Instructions for the task: Both the line containing "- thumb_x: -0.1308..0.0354" and the line containing "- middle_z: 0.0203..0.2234" belong to the span. Output exactly that span from the listing below, and nothing outside it.

Extracted material:
++++

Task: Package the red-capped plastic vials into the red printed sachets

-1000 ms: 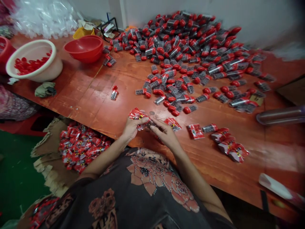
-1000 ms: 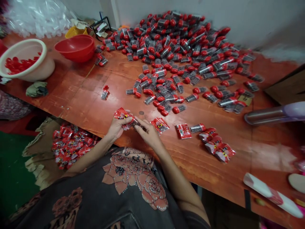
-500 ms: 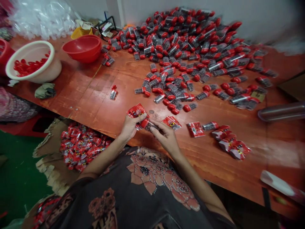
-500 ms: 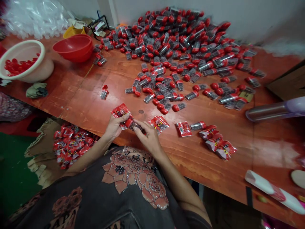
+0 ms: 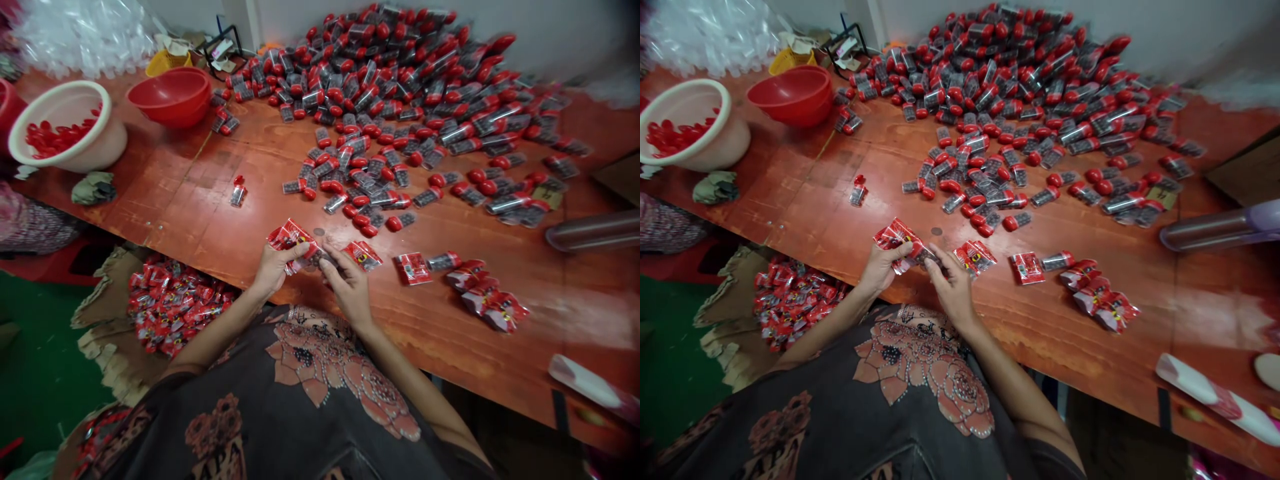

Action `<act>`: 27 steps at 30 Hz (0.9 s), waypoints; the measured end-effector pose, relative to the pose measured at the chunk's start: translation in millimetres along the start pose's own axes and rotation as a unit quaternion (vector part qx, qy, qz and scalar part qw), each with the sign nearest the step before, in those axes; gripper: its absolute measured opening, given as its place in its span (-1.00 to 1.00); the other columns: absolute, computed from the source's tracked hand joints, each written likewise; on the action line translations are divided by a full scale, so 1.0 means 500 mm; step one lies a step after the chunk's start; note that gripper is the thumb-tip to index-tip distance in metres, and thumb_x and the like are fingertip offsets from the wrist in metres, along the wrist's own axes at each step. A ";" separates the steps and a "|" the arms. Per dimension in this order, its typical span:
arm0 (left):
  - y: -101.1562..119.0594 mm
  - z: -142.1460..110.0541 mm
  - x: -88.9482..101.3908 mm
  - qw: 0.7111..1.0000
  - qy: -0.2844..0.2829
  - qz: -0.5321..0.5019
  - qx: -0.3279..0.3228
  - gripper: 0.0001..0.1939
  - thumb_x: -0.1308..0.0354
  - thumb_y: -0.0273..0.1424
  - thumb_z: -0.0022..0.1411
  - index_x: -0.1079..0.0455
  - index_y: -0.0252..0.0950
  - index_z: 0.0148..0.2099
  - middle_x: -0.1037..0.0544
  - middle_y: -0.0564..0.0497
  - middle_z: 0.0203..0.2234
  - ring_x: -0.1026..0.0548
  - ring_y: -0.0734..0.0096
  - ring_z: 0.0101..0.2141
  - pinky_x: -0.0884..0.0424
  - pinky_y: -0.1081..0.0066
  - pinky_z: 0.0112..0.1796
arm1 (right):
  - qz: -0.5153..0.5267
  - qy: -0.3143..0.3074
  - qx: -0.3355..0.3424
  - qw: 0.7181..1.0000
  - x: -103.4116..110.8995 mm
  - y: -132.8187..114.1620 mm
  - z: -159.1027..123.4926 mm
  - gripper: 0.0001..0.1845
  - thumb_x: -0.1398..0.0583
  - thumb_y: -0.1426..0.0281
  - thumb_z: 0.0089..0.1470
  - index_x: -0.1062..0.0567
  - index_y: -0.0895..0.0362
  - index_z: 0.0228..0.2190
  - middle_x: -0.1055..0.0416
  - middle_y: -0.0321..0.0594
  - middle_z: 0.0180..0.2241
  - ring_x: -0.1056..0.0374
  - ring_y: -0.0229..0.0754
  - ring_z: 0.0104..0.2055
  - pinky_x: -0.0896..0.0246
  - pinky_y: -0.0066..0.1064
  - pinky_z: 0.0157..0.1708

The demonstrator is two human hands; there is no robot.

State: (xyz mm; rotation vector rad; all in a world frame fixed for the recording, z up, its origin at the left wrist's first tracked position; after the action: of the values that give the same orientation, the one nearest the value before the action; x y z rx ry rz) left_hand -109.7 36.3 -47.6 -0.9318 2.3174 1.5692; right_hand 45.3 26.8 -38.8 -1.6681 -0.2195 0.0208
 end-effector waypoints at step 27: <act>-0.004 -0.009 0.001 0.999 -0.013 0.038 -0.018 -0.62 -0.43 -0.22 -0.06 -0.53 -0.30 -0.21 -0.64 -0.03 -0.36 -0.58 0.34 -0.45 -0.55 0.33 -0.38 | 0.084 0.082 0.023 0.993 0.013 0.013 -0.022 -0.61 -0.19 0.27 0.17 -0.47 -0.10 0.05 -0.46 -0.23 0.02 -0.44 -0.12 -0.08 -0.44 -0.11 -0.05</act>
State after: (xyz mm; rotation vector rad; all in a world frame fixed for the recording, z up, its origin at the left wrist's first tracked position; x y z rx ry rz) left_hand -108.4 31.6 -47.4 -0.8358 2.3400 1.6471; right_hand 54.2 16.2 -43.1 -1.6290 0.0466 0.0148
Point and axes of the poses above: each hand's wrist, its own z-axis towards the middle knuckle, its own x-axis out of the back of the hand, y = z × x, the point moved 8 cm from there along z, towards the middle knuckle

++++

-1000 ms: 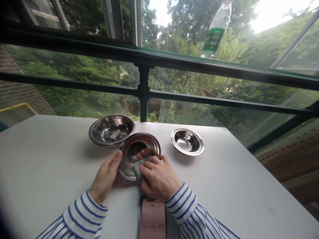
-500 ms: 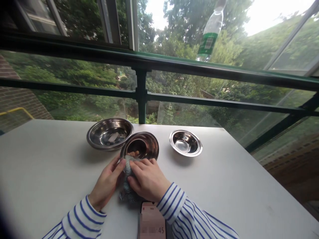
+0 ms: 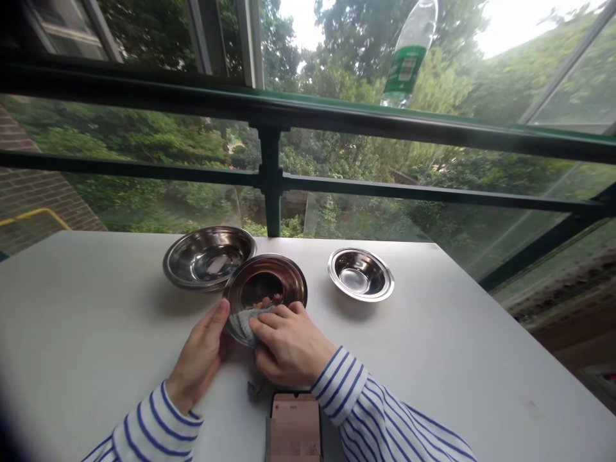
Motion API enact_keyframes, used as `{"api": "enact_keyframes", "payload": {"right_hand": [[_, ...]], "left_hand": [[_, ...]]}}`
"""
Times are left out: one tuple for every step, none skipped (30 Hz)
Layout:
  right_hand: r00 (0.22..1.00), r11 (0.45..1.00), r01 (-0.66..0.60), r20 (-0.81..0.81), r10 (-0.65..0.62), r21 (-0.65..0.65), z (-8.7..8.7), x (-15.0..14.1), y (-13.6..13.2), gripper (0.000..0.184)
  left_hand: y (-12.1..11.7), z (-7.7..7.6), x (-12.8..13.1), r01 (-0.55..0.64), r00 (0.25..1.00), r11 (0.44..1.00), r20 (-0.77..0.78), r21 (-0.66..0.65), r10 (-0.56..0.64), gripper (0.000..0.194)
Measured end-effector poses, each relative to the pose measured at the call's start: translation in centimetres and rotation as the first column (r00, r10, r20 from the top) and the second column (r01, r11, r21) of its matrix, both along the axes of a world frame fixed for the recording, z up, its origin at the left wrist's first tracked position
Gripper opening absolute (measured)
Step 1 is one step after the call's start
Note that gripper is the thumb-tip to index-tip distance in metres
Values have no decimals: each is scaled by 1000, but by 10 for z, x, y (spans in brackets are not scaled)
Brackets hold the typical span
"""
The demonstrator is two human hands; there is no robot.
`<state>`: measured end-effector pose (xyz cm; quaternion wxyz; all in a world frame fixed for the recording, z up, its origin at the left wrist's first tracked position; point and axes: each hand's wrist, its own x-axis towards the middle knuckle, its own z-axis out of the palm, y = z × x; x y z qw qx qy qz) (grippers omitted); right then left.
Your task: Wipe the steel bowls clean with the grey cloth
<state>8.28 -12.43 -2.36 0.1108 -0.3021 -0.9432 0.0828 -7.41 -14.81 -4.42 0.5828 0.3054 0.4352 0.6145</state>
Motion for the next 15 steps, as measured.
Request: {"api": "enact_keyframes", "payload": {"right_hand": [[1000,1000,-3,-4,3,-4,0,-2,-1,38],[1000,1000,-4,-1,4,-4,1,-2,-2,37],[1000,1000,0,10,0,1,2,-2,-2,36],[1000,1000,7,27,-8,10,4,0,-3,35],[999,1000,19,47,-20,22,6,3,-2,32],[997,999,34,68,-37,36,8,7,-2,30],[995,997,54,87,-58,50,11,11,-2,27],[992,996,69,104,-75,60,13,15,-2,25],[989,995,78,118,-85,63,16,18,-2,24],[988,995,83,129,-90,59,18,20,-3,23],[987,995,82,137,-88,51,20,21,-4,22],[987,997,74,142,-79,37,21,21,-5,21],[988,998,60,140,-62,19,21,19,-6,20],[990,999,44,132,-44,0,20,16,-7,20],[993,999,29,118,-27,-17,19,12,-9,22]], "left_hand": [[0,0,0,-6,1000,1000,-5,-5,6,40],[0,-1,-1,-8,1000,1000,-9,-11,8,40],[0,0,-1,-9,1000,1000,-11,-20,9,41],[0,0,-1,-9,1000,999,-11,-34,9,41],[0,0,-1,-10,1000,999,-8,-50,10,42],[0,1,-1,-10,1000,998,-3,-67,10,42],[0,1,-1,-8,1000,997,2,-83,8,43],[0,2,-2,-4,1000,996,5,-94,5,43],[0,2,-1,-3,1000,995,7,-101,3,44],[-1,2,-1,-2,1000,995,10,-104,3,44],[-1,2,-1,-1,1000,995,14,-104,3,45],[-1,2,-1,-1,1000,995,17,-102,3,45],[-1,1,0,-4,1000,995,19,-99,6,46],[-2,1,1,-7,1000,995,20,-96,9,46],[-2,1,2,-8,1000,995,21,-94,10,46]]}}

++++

Written response:
  - thumb_x: -0.1308..0.0354
  - thumb_y: -0.0273..0.1424
  - thumb_z: -0.0022..0.1411
  - index_x: -0.1079..0.0455
  - index_y: -0.0252..0.0950
  - index_z: 0.0148..0.2099
  - middle_x: -0.1037..0.0544
  - middle_y: -0.0564..0.0497
  - middle_z: 0.0203..0.2234

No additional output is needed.